Action item:
Among the entries below, only the lines starting at the one with "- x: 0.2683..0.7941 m" and ending at the one with "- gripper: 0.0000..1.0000", both included, are to be printed exactly.

Supplied material:
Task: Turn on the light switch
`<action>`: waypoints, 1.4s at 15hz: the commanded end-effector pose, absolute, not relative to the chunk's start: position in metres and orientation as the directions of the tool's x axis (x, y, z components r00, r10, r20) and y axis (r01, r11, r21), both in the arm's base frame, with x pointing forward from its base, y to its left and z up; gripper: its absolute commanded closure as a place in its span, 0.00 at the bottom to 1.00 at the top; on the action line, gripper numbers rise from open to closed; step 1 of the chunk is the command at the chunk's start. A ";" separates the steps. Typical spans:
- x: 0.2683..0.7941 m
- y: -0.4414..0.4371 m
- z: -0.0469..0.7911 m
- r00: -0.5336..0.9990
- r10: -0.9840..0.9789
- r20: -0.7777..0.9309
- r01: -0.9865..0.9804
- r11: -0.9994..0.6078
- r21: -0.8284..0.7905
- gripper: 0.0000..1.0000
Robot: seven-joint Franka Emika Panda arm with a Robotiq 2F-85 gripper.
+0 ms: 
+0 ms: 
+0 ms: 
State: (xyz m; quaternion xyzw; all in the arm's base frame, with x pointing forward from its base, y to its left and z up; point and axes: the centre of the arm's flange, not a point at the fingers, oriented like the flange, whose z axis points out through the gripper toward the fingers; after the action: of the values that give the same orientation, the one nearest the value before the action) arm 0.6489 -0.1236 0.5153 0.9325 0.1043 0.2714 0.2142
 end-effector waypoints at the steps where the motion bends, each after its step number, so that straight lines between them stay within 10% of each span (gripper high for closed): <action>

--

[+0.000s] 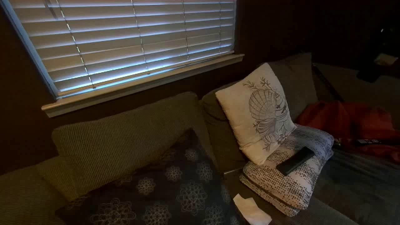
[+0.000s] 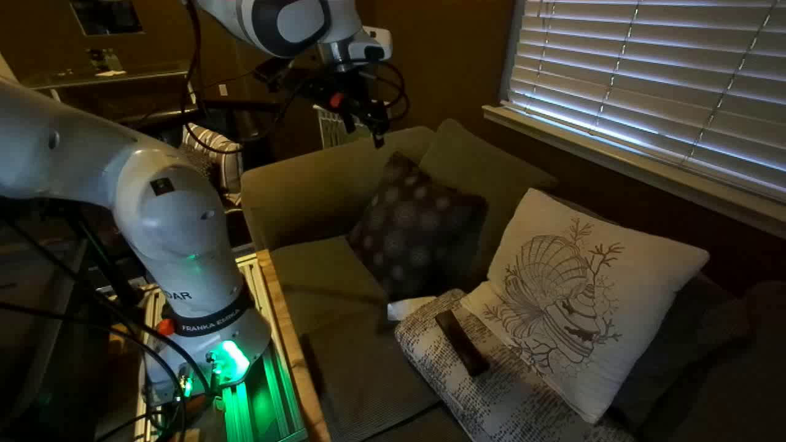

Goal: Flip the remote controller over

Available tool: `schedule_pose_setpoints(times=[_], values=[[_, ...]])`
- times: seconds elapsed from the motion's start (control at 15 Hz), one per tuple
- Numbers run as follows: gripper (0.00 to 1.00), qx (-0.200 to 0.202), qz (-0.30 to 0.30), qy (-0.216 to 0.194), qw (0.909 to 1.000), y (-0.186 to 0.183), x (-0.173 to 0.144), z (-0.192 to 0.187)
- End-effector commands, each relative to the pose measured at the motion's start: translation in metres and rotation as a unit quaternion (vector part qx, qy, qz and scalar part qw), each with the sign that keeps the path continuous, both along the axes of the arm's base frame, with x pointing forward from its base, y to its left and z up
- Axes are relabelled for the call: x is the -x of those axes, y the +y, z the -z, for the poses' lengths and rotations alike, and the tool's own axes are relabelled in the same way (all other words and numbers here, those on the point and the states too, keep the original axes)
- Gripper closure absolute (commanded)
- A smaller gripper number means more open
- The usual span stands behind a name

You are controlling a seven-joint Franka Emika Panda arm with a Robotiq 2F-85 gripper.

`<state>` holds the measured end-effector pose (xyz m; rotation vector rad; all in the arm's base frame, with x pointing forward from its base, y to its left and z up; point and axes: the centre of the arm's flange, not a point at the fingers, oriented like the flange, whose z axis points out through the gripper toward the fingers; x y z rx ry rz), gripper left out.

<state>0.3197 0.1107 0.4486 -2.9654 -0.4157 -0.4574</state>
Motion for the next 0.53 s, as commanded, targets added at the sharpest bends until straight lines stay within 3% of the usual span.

Reply:
- x: 0.2683..0.7941 m
- y: -0.4414..0.4371 m
- z: -0.0469..0.7911 m
- r00: -0.5336..0.9990
- r10: -0.9840..0.9789
- r20: -0.7777..0.9309
- r01: -0.9865..0.9804
- r11: -0.9994..0.6078
- r21: -0.8284..0.7905
- gripper: 0.0000..1.0000

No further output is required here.